Selain itu, sambung Harli, pada bagian posita, para pemohon hanya ingin mengembalikan ke pasal sebelum adanya perubahan, yakni Pasal 26 UU 32/2009 sebelum diubah oleh Undang-Undang Cipta Kerja.
Pemohon juga mengubah petitumnya, dengan meminta agar Mahkamah menyatakan Pasal 22 angka 5 UU Cipta Kerja, yaitu perubahan tentang Ketentuan Pasal 26 ayat (3) UU Perlindungan dan Pengelolaan Lingkungan Hidup bertentangan dengan Undang‑Undang Dasar Negara Republik Indonesia.

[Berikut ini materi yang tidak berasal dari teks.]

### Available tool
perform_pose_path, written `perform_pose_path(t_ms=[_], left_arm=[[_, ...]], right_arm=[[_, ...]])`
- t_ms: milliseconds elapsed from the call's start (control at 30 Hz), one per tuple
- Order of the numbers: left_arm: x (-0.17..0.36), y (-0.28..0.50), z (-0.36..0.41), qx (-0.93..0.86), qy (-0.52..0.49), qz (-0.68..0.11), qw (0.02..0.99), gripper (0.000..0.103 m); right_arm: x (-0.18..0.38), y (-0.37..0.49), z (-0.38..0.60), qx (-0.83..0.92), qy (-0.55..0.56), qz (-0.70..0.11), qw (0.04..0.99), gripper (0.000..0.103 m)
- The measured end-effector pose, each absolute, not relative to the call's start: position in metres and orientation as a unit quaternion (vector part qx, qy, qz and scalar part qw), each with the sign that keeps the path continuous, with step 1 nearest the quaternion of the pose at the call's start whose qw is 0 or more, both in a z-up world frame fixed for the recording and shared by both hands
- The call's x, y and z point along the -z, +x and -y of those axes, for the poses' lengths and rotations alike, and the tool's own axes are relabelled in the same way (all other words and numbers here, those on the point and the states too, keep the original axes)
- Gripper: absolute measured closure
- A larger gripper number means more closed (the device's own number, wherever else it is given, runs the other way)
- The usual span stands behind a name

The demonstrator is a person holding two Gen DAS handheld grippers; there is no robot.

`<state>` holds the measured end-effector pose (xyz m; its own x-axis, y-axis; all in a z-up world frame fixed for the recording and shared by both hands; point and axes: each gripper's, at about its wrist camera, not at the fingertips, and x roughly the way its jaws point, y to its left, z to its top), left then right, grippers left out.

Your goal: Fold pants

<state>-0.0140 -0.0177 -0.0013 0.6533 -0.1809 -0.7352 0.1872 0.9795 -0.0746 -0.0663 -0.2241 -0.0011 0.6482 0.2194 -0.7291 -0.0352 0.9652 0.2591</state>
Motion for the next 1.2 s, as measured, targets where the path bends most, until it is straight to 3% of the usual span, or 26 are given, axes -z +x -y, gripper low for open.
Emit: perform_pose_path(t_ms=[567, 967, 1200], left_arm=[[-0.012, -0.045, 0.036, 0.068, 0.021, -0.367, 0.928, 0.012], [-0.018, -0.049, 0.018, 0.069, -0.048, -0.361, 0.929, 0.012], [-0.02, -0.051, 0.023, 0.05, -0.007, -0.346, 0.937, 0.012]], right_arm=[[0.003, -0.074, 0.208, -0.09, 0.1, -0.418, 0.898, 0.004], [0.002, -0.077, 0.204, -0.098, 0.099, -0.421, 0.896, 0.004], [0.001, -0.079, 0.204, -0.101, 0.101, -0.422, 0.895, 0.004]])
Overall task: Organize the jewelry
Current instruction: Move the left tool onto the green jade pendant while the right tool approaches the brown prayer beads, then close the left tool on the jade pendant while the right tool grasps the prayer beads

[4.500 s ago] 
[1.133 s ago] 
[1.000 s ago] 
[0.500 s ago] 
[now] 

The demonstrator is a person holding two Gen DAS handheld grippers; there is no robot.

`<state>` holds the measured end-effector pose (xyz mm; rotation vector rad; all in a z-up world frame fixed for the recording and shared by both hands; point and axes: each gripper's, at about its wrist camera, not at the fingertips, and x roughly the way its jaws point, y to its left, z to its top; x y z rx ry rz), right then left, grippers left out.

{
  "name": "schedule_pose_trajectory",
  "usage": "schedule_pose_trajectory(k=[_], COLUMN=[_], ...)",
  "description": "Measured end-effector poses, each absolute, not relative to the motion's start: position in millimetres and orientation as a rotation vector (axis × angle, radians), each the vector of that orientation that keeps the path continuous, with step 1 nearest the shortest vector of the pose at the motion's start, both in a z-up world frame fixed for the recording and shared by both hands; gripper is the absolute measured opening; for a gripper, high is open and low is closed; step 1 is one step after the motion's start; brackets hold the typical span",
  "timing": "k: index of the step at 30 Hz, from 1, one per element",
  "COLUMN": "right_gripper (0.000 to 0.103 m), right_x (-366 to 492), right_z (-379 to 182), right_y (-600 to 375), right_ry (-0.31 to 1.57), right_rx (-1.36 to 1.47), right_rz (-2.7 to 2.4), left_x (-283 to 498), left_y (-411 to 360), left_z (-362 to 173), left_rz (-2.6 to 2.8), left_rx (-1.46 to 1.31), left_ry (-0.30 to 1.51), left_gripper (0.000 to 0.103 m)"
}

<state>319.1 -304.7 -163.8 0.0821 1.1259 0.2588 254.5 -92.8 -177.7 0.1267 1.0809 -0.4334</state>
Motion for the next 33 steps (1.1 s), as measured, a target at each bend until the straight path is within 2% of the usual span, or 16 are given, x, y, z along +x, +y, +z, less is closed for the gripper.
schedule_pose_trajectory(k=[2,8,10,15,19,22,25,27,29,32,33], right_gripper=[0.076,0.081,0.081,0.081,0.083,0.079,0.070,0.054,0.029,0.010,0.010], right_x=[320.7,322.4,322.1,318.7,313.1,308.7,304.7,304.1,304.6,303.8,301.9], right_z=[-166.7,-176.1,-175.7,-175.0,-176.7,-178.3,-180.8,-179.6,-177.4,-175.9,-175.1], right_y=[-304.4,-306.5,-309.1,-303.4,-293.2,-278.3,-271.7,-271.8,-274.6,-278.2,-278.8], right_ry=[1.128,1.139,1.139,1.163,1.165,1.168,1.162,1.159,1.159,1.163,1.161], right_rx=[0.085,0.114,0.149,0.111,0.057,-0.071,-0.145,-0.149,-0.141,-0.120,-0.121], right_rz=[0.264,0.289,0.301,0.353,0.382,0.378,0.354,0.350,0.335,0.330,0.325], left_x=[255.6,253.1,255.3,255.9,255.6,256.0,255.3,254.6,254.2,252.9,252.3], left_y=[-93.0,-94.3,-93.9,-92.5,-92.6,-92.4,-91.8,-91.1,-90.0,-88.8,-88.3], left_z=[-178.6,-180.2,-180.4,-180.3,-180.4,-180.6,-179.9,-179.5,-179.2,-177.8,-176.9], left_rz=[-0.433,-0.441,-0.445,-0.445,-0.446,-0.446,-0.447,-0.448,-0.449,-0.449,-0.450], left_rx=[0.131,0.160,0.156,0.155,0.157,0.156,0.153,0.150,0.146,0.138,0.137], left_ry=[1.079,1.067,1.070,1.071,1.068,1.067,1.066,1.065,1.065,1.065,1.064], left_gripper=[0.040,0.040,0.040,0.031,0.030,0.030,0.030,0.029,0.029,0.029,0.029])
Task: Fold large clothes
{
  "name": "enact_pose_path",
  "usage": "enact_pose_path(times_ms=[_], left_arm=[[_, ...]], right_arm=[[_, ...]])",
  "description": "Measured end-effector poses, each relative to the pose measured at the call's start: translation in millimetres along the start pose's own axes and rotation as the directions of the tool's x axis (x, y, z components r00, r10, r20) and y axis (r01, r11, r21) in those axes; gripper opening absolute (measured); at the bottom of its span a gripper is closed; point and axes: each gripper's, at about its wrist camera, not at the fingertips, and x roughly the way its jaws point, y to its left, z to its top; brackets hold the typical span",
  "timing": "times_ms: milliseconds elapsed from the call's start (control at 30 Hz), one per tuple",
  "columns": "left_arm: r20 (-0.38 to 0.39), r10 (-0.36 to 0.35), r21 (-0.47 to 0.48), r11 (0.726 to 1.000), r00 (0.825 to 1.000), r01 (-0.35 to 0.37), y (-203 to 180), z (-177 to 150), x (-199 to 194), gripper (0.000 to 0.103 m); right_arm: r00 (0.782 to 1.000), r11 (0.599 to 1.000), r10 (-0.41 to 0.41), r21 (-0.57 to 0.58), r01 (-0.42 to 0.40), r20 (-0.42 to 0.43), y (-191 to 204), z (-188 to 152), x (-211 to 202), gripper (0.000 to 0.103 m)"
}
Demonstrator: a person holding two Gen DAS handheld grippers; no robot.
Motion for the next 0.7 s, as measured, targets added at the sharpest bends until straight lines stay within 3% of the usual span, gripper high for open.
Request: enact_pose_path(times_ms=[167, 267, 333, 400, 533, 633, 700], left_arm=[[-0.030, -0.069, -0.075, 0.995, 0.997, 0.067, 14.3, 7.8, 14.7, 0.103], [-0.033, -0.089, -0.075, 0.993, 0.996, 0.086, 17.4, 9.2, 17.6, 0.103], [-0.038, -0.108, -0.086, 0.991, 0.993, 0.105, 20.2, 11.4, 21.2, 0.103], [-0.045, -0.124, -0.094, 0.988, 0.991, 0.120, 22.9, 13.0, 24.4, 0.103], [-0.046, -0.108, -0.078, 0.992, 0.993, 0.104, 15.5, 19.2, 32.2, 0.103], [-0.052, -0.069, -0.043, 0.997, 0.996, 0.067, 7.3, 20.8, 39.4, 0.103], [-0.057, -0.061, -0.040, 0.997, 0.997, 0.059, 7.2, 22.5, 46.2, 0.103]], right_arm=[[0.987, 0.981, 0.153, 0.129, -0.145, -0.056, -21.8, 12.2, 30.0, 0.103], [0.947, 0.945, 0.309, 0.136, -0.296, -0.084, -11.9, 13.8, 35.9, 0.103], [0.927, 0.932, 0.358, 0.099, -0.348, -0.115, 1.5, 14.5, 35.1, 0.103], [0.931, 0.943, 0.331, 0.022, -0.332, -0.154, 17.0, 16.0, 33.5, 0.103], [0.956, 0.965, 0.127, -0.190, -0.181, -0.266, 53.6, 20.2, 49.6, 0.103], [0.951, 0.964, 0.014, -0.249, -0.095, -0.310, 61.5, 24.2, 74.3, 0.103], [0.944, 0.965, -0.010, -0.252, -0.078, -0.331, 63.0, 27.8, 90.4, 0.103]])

“Dan tidak memiliki kekuatan hukum mengikat sepanjang tidak dimaknai Pasal 26 Dokumen AMDAL sebagaimana dimaksud dalam Pasal 22 disusun oleh pemrakarsa dengan melibatkan masyarakat. Pelibatan masyarakat harus dilakukan berdasarkan prinsip pemberian informasi yang transparan dan lengkap, serta diberitahukan sebelum kegiatan dilaksanakan. Masyarakat sebagaimana dimaksud pada ayat (1) meliputi yang terkena dampak. B. Pemerhati lingkungan hidup dan/atau yang terpengaruh atas segala bentuk keputusan dalam proses AMDAL. Masyarakat sebagaimana dimaksud pada ayat (1) dapat mengajukan keberatan pada dokumen AMDAL,” terang Harli.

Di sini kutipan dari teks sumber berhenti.